In February 2017, 24 missionary wives met together in Athens, Greece, for the first ever World Missionary Wives Conference. What an amazing experience! I arrived in Athens barely knowing only four other missionary wives. I left the conference just a few short days later with two dozen sisters! Sisters with whom I share my joys and sorrows, blessings and challenges, laughter and tears. Our first World Missionary Wives Conference set the stage for more contact through a WhatsApp group, summer gatherings, Missionary Family Reunions, phone calls – more opportunities for encouragement.
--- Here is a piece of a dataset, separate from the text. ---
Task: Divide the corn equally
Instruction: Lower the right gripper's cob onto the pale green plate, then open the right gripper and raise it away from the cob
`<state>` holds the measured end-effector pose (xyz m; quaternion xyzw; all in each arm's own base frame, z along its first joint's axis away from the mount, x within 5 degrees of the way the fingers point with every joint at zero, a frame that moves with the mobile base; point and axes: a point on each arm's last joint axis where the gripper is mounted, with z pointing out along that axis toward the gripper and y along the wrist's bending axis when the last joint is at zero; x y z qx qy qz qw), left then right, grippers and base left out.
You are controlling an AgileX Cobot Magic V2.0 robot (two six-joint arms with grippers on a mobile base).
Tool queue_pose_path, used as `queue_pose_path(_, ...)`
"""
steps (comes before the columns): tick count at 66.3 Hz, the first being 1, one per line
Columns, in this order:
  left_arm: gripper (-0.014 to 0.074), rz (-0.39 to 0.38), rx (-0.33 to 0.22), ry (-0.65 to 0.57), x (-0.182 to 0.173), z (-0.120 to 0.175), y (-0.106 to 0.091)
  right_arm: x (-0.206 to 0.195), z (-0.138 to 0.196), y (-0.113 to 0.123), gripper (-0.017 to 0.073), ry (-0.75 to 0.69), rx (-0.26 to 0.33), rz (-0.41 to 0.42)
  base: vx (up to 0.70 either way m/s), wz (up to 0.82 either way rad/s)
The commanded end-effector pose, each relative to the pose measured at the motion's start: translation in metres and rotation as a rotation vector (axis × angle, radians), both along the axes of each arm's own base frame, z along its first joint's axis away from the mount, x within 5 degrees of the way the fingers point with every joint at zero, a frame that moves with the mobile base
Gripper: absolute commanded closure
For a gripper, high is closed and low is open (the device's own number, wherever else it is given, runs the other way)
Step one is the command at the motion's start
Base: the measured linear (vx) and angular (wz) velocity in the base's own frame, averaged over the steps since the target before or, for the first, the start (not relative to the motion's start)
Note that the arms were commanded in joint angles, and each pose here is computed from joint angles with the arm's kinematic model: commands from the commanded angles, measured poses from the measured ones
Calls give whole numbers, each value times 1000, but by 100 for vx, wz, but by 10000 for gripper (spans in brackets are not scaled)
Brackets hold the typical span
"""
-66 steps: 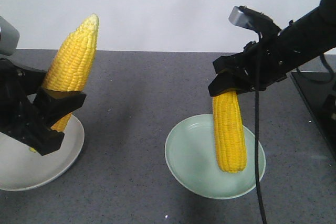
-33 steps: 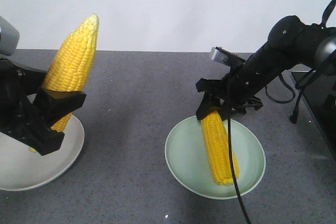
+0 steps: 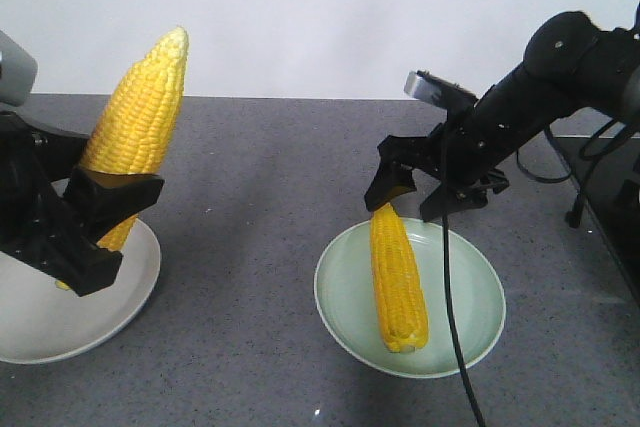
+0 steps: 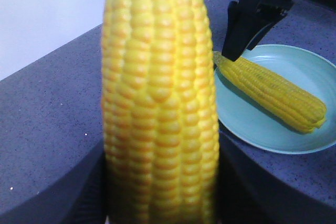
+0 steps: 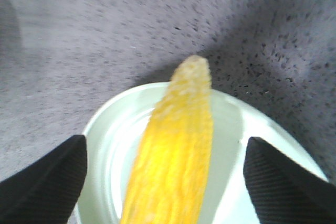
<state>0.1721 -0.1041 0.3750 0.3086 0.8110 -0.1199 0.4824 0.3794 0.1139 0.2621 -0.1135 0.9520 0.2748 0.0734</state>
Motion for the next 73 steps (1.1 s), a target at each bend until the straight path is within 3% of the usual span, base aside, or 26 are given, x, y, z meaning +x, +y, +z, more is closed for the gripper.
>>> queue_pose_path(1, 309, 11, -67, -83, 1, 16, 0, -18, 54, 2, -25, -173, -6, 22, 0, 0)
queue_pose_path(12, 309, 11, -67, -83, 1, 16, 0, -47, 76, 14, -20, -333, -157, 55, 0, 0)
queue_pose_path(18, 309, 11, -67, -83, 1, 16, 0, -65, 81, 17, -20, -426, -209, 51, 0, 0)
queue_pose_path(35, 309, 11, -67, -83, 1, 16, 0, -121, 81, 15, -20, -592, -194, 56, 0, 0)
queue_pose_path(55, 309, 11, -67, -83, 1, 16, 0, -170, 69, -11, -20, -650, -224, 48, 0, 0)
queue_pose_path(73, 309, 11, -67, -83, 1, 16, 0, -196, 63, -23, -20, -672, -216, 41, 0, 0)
On March 5-9, 2020, the long-awaited and much anticipated second World Missionary Wives Conference was held in Barcelona, Spain. Picture a room of 25 women who have been waiting three years to see each other face-to-face. Add in a heaping portion of hugs, a healthy dose of sharing, and a pinch of silliness (from jet lag, of course), and there you have the second World Missionary Wives Conference.

We based our conference on the theme “Filled to Overflowing”, taken from Psalm 23:5 “You anoint my head with oil; my cup overflows.” In Barcelona we filled our cups with encouragement, peace and joy for service around the world. God’s word served as our primary source of encouragement. We spent time together worshiping our Savior and studying what God says about various topics. One of our own missionary wives shared a keynote address, “Filling up throughout Life’s Transitions,” and facilitated a panel discussion entitled “Filling Your Cup.” World Missions Administrator Larry Schlomer led us in worship. Other ladies led us in small group Bible studies and devotions.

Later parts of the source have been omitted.